One of the most important rules in a research laboratory is to always, always, always make sure that your materials have been cleaned properly before they are put away. If chemical residue is left over, not only will future experiments be contaminated, but the resulting mixture could be dangerous—even explosive depending on what chemicals you are using. Every researcher is taught from day one how to properly dispose of waste and clean their glassware. Yet mistakes always happen. And—luckily enough for us—one of these mistakes just happened to result in an invention that actually improved laboratory safety in a huge way.
In 1903, a French scientist, Edward Benedictus, was working in his laboratory when he needed to get certain chemicals from a high shelf. Grabbing his ladder, he climbed up to the top shelf, but accidentally knocked over a flask from a shelf below. Looking down at the broken glassware, Benedictus noticed something quite interesting—the glass had not completely shattered, as was to be expected. Instead, even though the glass was cracked and broken, it still retained its general shape. There were no glass shards scattered around the laboratory, and no sharp pieces of glass that could easily cut someone.
After some investigation about this curious phenomenon, the scientist learned that one of his assistants had been getting slightly lazy with cleaning his glassware, and had not completely removed the chemical inside. The solution—cellulose nitrate—was a liquid plastic which had evaporated and coated the interior of the flask with a thin film. This chemical prevented the glass from shattering, instead holding the pieces together.

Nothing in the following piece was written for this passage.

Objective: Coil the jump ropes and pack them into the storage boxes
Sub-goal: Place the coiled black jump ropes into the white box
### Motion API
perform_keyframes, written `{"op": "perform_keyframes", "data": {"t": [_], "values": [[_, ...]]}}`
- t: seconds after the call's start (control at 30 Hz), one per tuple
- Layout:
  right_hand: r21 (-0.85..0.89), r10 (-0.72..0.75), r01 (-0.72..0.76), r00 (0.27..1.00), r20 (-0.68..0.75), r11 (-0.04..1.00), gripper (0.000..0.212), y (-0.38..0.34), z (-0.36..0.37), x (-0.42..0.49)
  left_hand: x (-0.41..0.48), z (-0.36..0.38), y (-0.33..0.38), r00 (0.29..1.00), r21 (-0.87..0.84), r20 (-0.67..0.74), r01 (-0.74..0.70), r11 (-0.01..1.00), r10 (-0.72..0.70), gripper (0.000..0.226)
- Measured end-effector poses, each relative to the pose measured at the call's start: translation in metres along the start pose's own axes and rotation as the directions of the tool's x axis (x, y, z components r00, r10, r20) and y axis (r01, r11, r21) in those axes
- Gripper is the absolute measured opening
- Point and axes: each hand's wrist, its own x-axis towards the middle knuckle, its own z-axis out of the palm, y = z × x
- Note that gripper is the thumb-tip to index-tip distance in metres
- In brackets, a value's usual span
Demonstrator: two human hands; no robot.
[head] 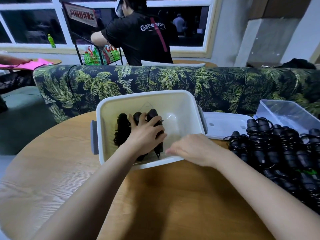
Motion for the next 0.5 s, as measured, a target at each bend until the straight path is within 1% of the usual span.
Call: {"op": "perform_keyframes", "data": {"t": [0.03, 0.07, 0.13, 0.17, 0.2, 0.27, 0.3, 0.33, 0.37, 0.5], "values": [[-0.063, -0.057, 0.057, 0.998, -0.003, 0.996, 0.087, 0.003, 0.007, -0.005, 0.001, 0.000, 0.002, 1.000, 0.029, 0.002, -0.001, 1.000, 0.001, 0.044], [-0.121, -0.093, 0.090, 0.995, -0.019, 0.989, 0.091, 0.007, 0.015, -0.008, 0.001, 0.000, 0.004, 1.000, 0.062, 0.005, -0.004, 0.998, 0.003, 0.047], [-0.241, -0.084, 0.069, 0.995, -0.052, 0.968, 0.098, 0.016, 0.029, -0.010, 0.003, -0.001, 0.007, 1.000, 0.095, 0.008, -0.003, 0.996, 0.002, 0.052], [-0.267, -0.075, 0.049, 0.993, -0.088, 0.962, 0.100, 0.018, 0.033, -0.012, 0.004, -0.003, 0.008, 1.000, 0.096, 0.008, 0.005, 0.995, -0.005, 0.052], [-0.290, -0.087, 0.040, 0.985, -0.149, 0.956, 0.099, 0.021, 0.037, -0.014, 0.005, -0.004, 0.010, 1.000, 0.091, 0.005, 0.011, 0.996, -0.012, 0.051], [-0.340, -0.143, 0.040, 0.948, -0.283, 0.939, 0.086, 0.031, 0.044, -0.021, 0.007, -0.006, 0.018, 1.000, 0.070, 0.004, 0.005, 0.998, -0.005, 0.049], [-0.364, -0.157, 0.030, 0.933, -0.325, 0.931, 0.080, 0.037, 0.047, -0.026, 0.009, -0.007, 0.024, 1.000, 0.060, 0.011, -0.004, 0.998, 0.003, 0.048], [-0.369, -0.146, 0.011, 0.929, -0.339, 0.929, 0.077, 0.043, 0.048, -0.032, 0.011, -0.007, 0.031, 1.000, 0.050, 0.018, -0.015, 0.999, 0.015, 0.047], [-0.366, -0.114, -0.014, 0.939, -0.326, 0.931, 0.078, 0.049, 0.048, -0.039, 0.015, -0.007, 0.039, 0.999, 0.039, 0.020, -0.031, 0.999, 0.030, 0.046], [-0.337, 0.001, -0.100, 0.959, -0.283, 0.936, 0.099, 0.067, 0.046, -0.066, 0.028, -0.005, 0.071, 0.995, 0.019, 0.025, -0.094, 0.995, 0.093, 0.045]]}}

At this time, when the development of the automobile was relatively new, Benedictus realized that this new material could greatly increase the safety of vehicles, as most car accidents resulted in the driver being harmed by shattered glass. Thus safety glass was developed, and since then it has been used in hundreds of different ways—from car windshields, to safety goggles, to chemical glassware. Without this lucky accident, the world may never have known the amazing properties of cellulose nitrate.